EGU General Assembly 2021
© Author(s) 2021. This work is distributed under
the Creative Commons Attribution 4.0 License.

Forecasting annual maximum water level for Negro River at Manaus

Amulya Chevuturi1,2, Nicholas P. Klingaman1,2, Steven J. Woolnough1,2, Conrado M. Rudorff3, Caio A. S. Coelho4, and Jochen Schongart5
Amulya Chevuturi et al.
  • 1National Centre for Atmospheric Science (NCAS), University of Reading, Reading, United Kingdom
  • 2Department of Meteorology, University of Reading, Reading, United Kingdom
  • 3National Center for Monitoring and Early Warning of Natural Disasters (CEMADEN), Brazil
  • 4Centre for Weather Forecast and Climate Studies (CPTEC), National Institute for Space Research (INPE), Cachoeira Paulista, SP, Brazil
  • 5Instituto Nacional de Pesquisas da Amazônia (INPA), Manaus, Brazil

Variations in water levels of the Negro River, that flows through the Port of Manaus, can cause considerable regional environmental and socio-economic losses. It is therefore critical to advance predictions for water levels, especially flood levels, to provide more effective and earlier warnings to safeguard lives and livelihoods. Variations in water levels in free-flowing river systems, like the Negro follow large-scale precipitation anomalies, which offers an opportunity to predict maximum water levels using observed antecedent rainfall. This study aims to improve the performance and extend the lead time of statistical forecasts for annual maximum water level of the Negro River at Manaus, relative to operational forecasts. Multiple linear regression methods are applied to develop forecast models, that can be issued in March, February and January, with the best possible combinations potential predictors: observed antecedent catchment rainfall and water levels, large-scale modes of climate variability and the linear trend in water levels. Our statistical models gain one month of lead time against existing models, but are only moderately better than existing models at similar lead time. Using European Centre for Medium-Range Weather Forecasts (ECMWF) seasonal reforecast data with our statistical models, further gains an additional month of lead time of skilful performance. Our models lose performance at longer lead times, as expected.
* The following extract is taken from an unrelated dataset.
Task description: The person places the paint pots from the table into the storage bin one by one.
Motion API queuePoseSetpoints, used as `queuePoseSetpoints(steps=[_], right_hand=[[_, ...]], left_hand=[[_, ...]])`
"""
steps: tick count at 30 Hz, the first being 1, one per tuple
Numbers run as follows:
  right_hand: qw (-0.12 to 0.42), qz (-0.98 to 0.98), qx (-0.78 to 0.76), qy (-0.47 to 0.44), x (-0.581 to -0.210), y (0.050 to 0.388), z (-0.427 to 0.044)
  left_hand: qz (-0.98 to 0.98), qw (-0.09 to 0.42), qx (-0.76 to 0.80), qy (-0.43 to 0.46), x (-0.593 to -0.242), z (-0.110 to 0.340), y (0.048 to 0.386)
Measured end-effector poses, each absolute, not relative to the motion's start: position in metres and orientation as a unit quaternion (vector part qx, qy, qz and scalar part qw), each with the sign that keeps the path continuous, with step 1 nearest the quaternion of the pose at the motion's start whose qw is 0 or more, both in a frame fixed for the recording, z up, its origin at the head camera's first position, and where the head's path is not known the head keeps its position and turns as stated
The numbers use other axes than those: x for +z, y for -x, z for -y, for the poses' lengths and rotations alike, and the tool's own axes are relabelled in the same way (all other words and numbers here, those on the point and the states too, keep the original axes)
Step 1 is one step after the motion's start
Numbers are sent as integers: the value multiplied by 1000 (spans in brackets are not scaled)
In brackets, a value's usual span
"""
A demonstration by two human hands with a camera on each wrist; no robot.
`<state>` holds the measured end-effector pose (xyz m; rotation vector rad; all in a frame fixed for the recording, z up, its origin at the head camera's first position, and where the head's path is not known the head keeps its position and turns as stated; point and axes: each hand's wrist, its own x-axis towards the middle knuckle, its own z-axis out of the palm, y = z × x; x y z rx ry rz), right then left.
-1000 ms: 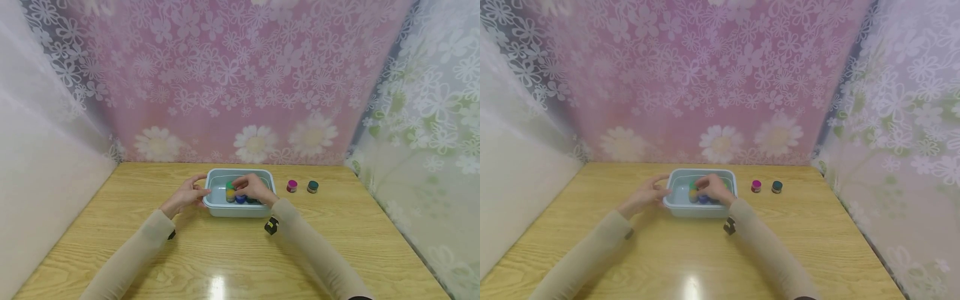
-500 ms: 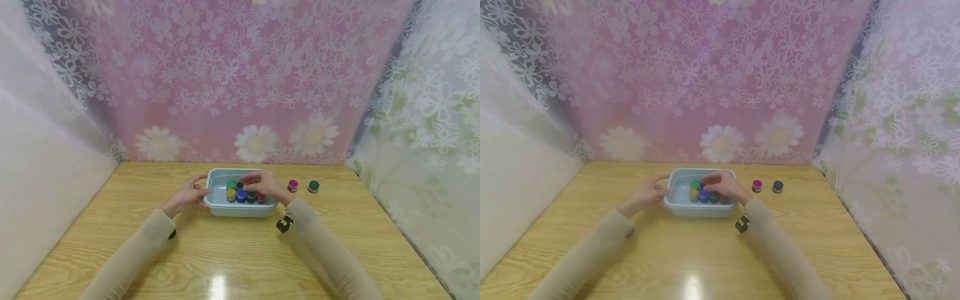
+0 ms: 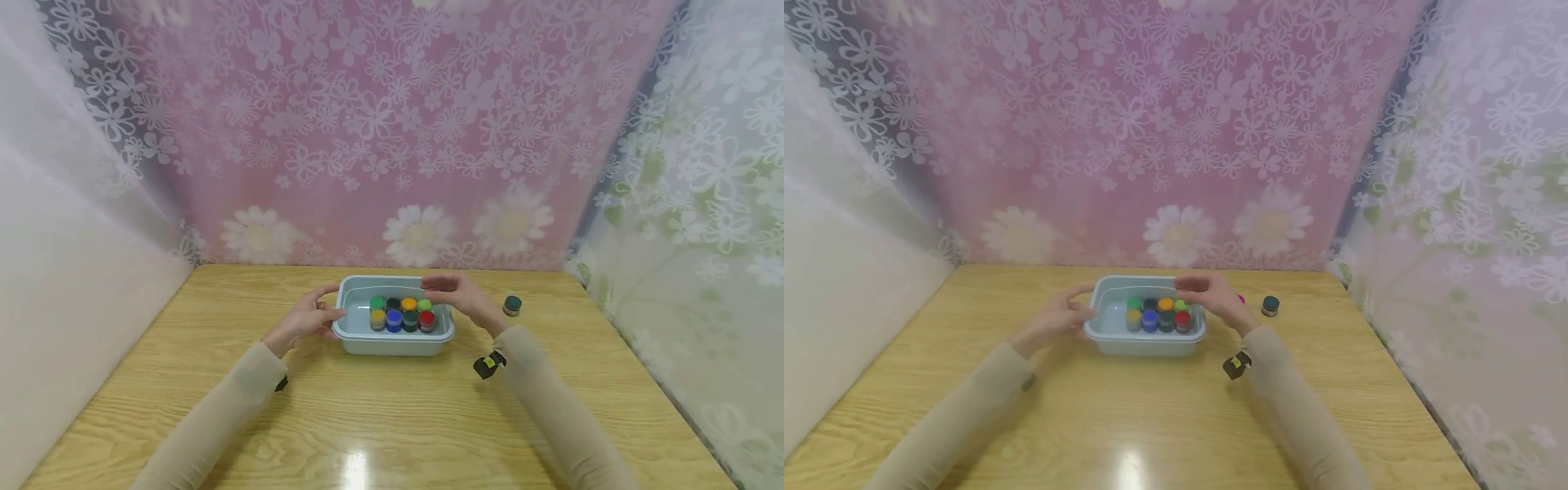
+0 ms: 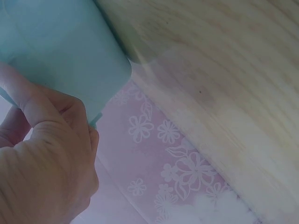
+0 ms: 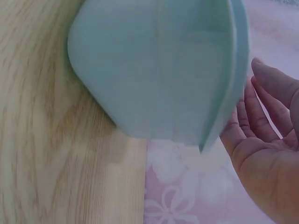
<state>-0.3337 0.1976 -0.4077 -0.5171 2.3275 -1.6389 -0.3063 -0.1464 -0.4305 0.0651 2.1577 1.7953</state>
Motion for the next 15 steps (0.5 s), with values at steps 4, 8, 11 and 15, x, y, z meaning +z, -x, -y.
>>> queuePoseSetpoints(steps=[4, 8, 11, 15], right_hand=[[109, -794, -573, 172, -408, 337, -208], [92, -805, -568, 144, -407, 339, -220], [92, -812, -563, 120, -409, 339, -230], [87, -812, -567, 110, -413, 341, -243]], left_hand=[[-757, 167, 631, -27, -430, 147, 306], [-755, 166, 633, -31, -430, 147, 306], [-753, 168, 635, -26, -430, 147, 307], [-756, 170, 632, -21, -430, 146, 307]])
Our forecast models can issue skilful operational forecasts in March or earlier and have been successfully tested for operational forecast of 2020. This method can be applied to develop statistical models for annual maximum water level over other free-flowing rivers in the Amazon basin with intact catchments and historical water level record.

How to cite: Chevuturi, A., Klingaman, N. P., Woolnough, S. J., Rudorff, C. M., Coelho, C. A. S., and Schongart, J.: Forecasting annual maximum water level for Negro River at Manaus, EGU General Assembly 2021, online, 19–30 Apr 2021, EGU21-4594,, 2021.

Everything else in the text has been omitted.